◆ EXERCISE
Copy out the listing beneath, missing nothing.

◆ TASK DATA
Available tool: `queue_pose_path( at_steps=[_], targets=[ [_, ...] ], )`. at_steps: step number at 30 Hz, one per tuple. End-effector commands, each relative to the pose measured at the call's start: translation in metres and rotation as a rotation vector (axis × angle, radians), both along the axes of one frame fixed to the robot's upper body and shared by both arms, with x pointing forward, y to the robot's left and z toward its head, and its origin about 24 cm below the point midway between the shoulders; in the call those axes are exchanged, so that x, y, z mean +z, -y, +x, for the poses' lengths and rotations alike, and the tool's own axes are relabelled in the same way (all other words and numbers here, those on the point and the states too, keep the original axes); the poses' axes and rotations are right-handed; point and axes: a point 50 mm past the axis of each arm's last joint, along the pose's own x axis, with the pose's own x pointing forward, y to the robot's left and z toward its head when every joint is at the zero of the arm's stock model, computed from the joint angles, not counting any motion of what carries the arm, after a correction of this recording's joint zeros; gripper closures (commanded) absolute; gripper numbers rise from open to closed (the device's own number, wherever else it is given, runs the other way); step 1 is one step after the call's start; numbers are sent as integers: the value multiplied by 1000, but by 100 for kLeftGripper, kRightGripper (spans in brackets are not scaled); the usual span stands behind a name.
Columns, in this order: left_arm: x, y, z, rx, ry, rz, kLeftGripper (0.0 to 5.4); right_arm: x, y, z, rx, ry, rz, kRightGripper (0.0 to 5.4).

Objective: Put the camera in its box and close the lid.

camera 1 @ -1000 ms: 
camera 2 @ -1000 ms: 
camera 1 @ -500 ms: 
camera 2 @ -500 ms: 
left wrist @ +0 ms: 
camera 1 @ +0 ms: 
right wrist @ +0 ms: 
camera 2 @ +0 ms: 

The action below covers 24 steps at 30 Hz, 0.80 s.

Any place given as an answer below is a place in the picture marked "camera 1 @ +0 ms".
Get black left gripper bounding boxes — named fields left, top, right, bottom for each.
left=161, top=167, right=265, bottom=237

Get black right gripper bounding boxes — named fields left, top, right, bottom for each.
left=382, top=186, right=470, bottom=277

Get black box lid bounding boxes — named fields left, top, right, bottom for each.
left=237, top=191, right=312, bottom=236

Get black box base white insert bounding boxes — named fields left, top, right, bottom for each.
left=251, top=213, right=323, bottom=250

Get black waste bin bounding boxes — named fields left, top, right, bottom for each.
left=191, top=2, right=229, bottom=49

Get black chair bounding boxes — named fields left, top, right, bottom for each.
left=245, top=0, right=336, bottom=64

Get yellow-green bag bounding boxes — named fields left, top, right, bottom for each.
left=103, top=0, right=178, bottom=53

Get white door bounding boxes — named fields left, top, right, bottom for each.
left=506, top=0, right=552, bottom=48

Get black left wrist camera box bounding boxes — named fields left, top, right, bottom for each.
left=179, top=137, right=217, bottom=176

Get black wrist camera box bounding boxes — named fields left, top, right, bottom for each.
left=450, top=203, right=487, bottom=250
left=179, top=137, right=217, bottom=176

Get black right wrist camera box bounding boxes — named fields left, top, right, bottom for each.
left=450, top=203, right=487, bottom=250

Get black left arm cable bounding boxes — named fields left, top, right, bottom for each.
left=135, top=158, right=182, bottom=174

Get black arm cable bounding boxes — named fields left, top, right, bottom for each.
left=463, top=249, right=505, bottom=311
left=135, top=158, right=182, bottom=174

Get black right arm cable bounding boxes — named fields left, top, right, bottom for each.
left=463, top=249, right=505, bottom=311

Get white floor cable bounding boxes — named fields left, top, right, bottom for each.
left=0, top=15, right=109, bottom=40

◆ RESPONSE FOR THIS EXERCISE
Available tool: `queue_pose_path( at_steps=[_], targets=[ [_, ...] ], )`. at_steps: step number at 30 Hz, one per tuple. End-effector commands, each relative to the pose measured at the call's start: translation in metres and rotation as a rotation vector (axis × angle, radians), both along the axes of one frame fixed to the robot's upper body and shared by both arms, with x pointing forward, y to the robot's left and z toward its head, and its origin about 24 cm below the point midway between the shoulders; in the call those axes are exchanged, so that x, y, z mean +z, -y, +x, for the poses' lengths and rotations alike, and the tool's own axes are relabelled in the same way (all other words and numbers here, those on the point and the states too, keep the original axes); the poses' axes and rotations are right-handed; point and axes: a point 50 mm past the axis of each arm's last joint, along the pose's own x axis, with the pose's own x pointing forward, y to the robot's left and z toward its head when every joint is at the zero of the arm's stock model, computed from the joint angles, not counting any motion of what carries the arm, after a correction of this recording's joint zeros; gripper closures (commanded) absolute; gripper numbers rise from open to closed (the device's own number, wherever else it is given, runs the other way); step 1 is one step after the call's start; numbers are sent as integers: the value multiplied by 1000, but by 100 for kLeftGripper, kRightGripper (spans in brackets are not scaled); the usual span stands behind a name.
Columns, in this order: left_arm: x, y, z, rx, ry, rz, kLeftGripper (0.0 to 5.4); right_arm: x, y, z, rx, ry, rz, kRightGripper (0.0 to 5.4).

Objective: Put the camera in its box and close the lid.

camera 1 @ -1000 ms: 
camera 2 @ -1000 ms: 
camera 1 @ -500 ms: 
camera 2 @ -500 ms: 
left wrist @ +0 ms: 
camera 1 @ +0 ms: 
right wrist @ +0 ms: 
camera 2 @ +0 ms: 

The action below covers 24 steps at 30 Hz, 0.80 s.

Any place given as an answer below is a place in the picture marked "camera 1 @ +0 ms".
Get black left gripper bounding boxes — named fields left, top, right, bottom for each.
left=161, top=167, right=265, bottom=237

Get black right gripper bounding boxes — named fields left, top, right, bottom for each.
left=382, top=186, right=470, bottom=277

Get black box lid bounding boxes — named fields left, top, right, bottom for each.
left=237, top=191, right=312, bottom=236

Get black box base white insert bounding boxes — named fields left, top, right, bottom for each.
left=251, top=213, right=323, bottom=250

Get black waste bin bounding boxes — named fields left, top, right, bottom for each.
left=191, top=2, right=229, bottom=49

Get black chair bounding boxes — named fields left, top, right, bottom for each.
left=245, top=0, right=336, bottom=64

Get yellow-green bag bounding boxes — named fields left, top, right, bottom for each.
left=103, top=0, right=178, bottom=53

Get white door bounding boxes — named fields left, top, right, bottom for each.
left=506, top=0, right=552, bottom=48

Get black left wrist camera box bounding boxes — named fields left, top, right, bottom for each.
left=179, top=137, right=217, bottom=176

Get black wrist camera box bounding boxes — named fields left, top, right, bottom for each.
left=450, top=203, right=487, bottom=250
left=179, top=137, right=217, bottom=176

Get black right wrist camera box bounding boxes — named fields left, top, right, bottom for each.
left=450, top=203, right=487, bottom=250

Get black left arm cable bounding boxes — named fields left, top, right, bottom for each.
left=135, top=158, right=182, bottom=174

Get black arm cable bounding boxes — named fields left, top, right, bottom for each.
left=463, top=249, right=505, bottom=311
left=135, top=158, right=182, bottom=174

Get black right arm cable bounding boxes — named fields left, top, right, bottom for each.
left=463, top=249, right=505, bottom=311

Get white floor cable bounding boxes — named fields left, top, right, bottom for each.
left=0, top=15, right=109, bottom=40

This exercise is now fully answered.